The plane, with 150 people on board, was scheduled to fly from Miami to Nassau in the Bahamas on July 17. As the pilots powered up the plane at Miami International Airport, they saw an error message for a system that tracks speed, nose direction and other critical flight information and aborted the takeoff.

When mechanics examined the plane, they found a piece of foam glued inside a navigation system part called an air data module. Video from an American Airlines surveillance camera captured a person who drove up to the plane, got out and spent seven minutes working around the compartment containing the navigation system, according to the affidavit.

The person was later identified by co-workers as Alani, in part by his distinctive limp, the affidavit said.

When he was interviewed Thursday, “Alani stated that his intention was not to cause harm to the aircraft or its passengers,” according to the affidavit by Jose A. Ruiz, a federal air marshal who serves on an FBI terrorism task force.

Alani explained that stalled contract negotiations between American Airlines and the mechanics’ unions were hurting him financially, and he tampered with the plane “to cause a delay or have the flight cancelled in anticipation of obtaining overtime work,” Ruiz wrote.

American has accused mechanics of an illegal work slowdown that has led to hundreds of canceled flights in recent months.
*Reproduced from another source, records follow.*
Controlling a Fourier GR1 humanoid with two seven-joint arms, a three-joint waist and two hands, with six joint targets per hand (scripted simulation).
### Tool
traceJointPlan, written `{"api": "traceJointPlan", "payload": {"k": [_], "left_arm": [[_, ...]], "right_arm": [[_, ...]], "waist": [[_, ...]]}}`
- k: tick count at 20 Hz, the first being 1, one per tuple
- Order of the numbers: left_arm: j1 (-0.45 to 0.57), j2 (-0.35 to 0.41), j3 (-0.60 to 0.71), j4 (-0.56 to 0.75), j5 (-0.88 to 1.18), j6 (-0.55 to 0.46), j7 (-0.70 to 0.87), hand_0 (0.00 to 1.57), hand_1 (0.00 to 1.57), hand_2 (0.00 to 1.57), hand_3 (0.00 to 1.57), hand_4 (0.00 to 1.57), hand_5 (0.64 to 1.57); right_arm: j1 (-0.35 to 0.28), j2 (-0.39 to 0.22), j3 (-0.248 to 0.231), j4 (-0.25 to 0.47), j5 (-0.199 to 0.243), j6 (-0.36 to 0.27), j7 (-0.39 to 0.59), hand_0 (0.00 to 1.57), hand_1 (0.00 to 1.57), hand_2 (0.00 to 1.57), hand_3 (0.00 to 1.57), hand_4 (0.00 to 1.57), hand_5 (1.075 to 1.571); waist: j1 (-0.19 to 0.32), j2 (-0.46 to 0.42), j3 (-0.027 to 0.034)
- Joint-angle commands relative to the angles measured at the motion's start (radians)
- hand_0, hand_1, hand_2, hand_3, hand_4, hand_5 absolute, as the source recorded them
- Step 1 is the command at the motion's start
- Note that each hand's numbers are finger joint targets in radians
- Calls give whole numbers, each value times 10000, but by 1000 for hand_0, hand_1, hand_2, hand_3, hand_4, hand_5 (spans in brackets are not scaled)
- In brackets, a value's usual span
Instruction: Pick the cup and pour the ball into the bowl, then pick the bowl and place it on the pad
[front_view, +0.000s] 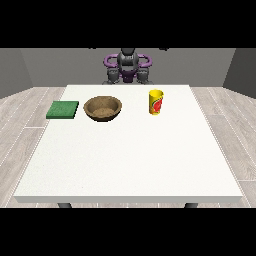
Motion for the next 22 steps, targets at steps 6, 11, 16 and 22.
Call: {"api": "traceJointPlan", "payload": {"k": [6,11,16,22], "left_arm": [[-1796,5,199,234,-501,337,-1151,0,0,0,0,609,1555],[-1695,280,339,1034,-714,-149,-3183,0,0,0,0,550,1513],[-2154,501,1085,2879,-783,-236,-5473,0,0,0,0,528,1491],[-1927,349,1252,5089,-875,-494,-7706,0,0,0,0,187,1472]], "right_arm": [[-446,300,123,-457,224,110,-1550,0,0,0,0,716,1540],[-884,190,-486,490,14,362,-2989,0,0,0,0,707,1542],[-1617,0,-757,607,-343,740,-3734,0,0,0,0,692,1551],[-1898,-792,-1733,1048,-1262,1466,-3819,0,0,0,0,676,1559]], "waist": [[-224,2836,0],[2,4240,1],[-457,5709,-5],[-691,5915,-6]]}}
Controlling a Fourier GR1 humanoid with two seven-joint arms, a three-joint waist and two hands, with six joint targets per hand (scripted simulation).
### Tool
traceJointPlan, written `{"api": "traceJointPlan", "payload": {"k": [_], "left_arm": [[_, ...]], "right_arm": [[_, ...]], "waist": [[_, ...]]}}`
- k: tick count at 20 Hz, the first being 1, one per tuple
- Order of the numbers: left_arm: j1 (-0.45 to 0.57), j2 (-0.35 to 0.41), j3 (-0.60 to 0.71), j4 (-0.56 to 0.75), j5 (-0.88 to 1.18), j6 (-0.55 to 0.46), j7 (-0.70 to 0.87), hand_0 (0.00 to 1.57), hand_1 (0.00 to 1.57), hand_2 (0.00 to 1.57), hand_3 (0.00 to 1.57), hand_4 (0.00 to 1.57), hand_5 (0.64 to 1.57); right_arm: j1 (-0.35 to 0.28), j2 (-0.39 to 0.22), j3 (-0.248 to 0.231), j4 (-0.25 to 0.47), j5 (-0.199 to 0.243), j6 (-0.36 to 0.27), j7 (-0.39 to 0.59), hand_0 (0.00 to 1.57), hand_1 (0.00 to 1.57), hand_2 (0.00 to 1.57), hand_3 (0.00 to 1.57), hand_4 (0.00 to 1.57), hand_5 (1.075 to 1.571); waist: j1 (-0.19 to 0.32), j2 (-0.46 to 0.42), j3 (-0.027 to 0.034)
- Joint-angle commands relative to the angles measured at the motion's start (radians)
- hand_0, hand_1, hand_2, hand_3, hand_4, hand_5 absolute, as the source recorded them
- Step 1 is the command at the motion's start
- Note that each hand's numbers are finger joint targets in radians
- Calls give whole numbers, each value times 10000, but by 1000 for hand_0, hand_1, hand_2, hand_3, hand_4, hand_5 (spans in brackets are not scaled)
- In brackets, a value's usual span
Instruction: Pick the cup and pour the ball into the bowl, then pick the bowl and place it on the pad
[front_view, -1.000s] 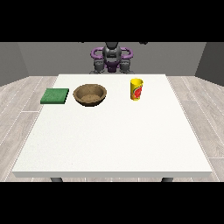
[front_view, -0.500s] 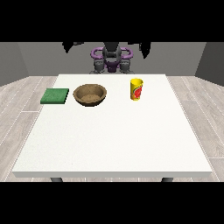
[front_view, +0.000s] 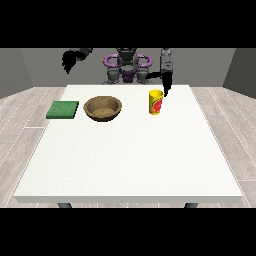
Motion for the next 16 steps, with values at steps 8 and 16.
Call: {"api": "traceJointPlan", "payload": {"k": [8,16], "left_arm": [[-1347,535,781,4412,166,-705,-2251,0,0,0,0,162,1432],[-1786,700,1281,6290,350,-692,-3606,0,0,0,0,363,1464]], "right_arm": [[-197,-338,-370,909,-285,346,-124,0,0,0,0,672,1562],[-216,-1353,-1536,2075,-1271,1657,-957,0,0,0,0,675,1564]], "waist": [[-165,-208,-3],[-388,-100,0]]}}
The airline successfully sued two unions that represent the workers. This week, both sides announced that they will resume negotiations Sept. 16 in Washington, with help from a federal mediator. The mechanics’ unions have been trying to secure a new contract for more than three years.

In a statement, American Airlines said it cooperated fully with the investigation “and we are taking this matter very seriously.” The Fort Worth, Texas-based airline said the plane was taken out of service after the July incident and repaired and inspected before it was allowed to fly again.

Alani was charged with willfully damaging or disabling an aircraft. He is expected to appear in federal court in Miami on Friday.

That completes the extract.